Première partie du diptyque écrit par Yves Sente et dessiné par Jorge Miguel. 84 pages, parution chez Rue de Sèvres le 19/04/2023.

Merci aux éditions Rue de sèvres pour leur confiance.

Rome ne s’est pas faite en un jour

Omula vient d’apprendre une bonne nouvelle: elle va enfin pouvoir se soustraire à l’ennui mortel de l’école pour s’embarquer dans une aventure inédite avec ses parents, une aventure qui pourrait bien assurer l’avenir des siens et des générations futures.

La jeune fille brillante va en effet participer à une mission spatiale d’importance capitale, une mission dont le but est de trouver un nouveau foyer pour l’Homme, encore un. Cette fois, il s’agira même de retourner vers le berceau de l’Humanité, la planète autrefois connue sous le nom d’Ertha, évacuée il y a quatre milliards d’années lors d’un grand cataclysme.

Alors que leur vaisseau fait route vers Ertha, les colons sont loin de se douter de ce qui les attend là-bas, car à l’insu de tous, la vie à repris ses droits sur la planète, aujourd’hui appelée Terre, qui est de nouveau florissante et peuplée par de nouveaux locataires humains.

Jusqu’ici, on connaissait Jorge Miguel pour des œuvres de SF comme Sapiens Imperium ou les Décastés d’Orion, ce qui permet au lecteur d’étiqueter aisément ce nouvel album.
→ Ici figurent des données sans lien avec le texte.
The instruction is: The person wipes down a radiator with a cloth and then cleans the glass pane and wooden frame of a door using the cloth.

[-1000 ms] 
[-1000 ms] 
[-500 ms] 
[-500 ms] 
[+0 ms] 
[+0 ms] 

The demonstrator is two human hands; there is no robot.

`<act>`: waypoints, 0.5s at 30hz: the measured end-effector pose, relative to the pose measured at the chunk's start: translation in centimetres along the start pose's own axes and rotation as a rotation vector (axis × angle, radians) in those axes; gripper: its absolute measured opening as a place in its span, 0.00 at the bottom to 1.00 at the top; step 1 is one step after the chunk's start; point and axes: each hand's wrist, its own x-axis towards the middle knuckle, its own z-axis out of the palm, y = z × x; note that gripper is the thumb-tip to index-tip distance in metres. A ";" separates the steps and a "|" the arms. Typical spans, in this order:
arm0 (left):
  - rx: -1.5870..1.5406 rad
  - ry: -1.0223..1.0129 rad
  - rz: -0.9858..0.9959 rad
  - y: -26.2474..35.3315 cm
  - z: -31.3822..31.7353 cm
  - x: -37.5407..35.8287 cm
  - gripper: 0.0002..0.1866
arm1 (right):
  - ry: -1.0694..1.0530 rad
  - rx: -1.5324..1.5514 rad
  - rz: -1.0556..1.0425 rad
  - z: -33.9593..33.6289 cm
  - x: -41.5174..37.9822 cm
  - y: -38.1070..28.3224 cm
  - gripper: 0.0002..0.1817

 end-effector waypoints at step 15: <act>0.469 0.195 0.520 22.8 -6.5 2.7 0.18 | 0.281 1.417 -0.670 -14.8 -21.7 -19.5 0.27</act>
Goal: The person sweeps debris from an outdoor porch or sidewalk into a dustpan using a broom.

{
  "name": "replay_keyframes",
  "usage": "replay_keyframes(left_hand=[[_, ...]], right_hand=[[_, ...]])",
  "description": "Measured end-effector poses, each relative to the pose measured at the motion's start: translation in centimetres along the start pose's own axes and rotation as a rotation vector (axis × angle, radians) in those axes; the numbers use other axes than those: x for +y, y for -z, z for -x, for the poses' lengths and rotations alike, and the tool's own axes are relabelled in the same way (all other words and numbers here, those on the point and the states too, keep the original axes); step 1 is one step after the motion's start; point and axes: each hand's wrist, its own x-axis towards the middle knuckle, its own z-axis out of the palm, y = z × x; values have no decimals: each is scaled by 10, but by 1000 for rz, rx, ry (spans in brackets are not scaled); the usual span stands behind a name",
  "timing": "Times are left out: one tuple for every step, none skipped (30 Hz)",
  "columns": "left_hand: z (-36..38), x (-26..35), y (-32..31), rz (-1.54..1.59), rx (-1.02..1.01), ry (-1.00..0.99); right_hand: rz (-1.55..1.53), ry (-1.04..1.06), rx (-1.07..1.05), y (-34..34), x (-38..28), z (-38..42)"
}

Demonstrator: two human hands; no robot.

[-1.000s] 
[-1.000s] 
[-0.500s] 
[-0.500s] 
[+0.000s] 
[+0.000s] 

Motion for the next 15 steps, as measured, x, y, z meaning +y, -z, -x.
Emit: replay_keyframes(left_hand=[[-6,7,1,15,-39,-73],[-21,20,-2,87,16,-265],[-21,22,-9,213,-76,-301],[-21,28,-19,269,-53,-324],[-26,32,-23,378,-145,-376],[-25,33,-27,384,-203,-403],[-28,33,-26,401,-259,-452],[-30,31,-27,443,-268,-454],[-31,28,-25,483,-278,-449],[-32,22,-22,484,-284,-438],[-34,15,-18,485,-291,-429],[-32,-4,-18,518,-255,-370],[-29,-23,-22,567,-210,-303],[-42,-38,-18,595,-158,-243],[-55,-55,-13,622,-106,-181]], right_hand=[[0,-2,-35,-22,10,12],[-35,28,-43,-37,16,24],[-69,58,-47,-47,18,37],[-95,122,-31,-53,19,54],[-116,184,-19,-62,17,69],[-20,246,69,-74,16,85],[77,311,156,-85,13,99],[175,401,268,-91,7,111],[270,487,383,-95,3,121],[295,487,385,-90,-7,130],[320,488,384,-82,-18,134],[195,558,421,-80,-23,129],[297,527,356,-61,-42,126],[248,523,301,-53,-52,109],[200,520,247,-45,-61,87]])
Le lecteur devra néanmoins se détromper, car Omula et Rema n’est pas une simple oeuvre de SF, mais mêle habilement deux genres diamétralement opposés en incluant le péplum dans sa narration.

Durant une majeure partie de l’album, l’auteur développe deux intrigues parallèles, qui ne se croiseront que dans le dernier tiers, laissant présager des aventures épiques, basées sur les quiproquos et les grandes révélations dont sont faits les mythes grecs et romains.

Scénariste expérimenté, Yves Sente développe ici des concepts certes capillotractés et scientifiquement hasardeux, mais néanmoins fascinants d’un point de vue science-fictionnel. En effet, il extrapole la théorie (invérifiée) des Grands Précurseurs, qui suppute que la Terre aurait été autrefois habitée par une civilisation qui se serait éteinte à un stade de développement supérieur au nôtre, et dont il ne subsisterait aucune trace archéologique, car trop éloignée dans le temps. Il mêle ensuite cette théorie à celle de l’Évolution convergente, qui veut que la vie, si elle est soumise aux mêmes conditions et aux mêmes contraintes évolutives, s’oriente toujours vers le même résultat, la même forme. C’est ce qui explique, selon l’auteur, que des humains soient réapparus sur Terre plus de quatre milliards d’années (ces données aparaissent hasardeuse puisqu’on estime justement la formation de la planète à 4 milliards d’année) après l’extinction de leurs précurseurs humains, si tant est qu’il considère que la vie a repris de zéro après le grand cataclysme d’Ertha.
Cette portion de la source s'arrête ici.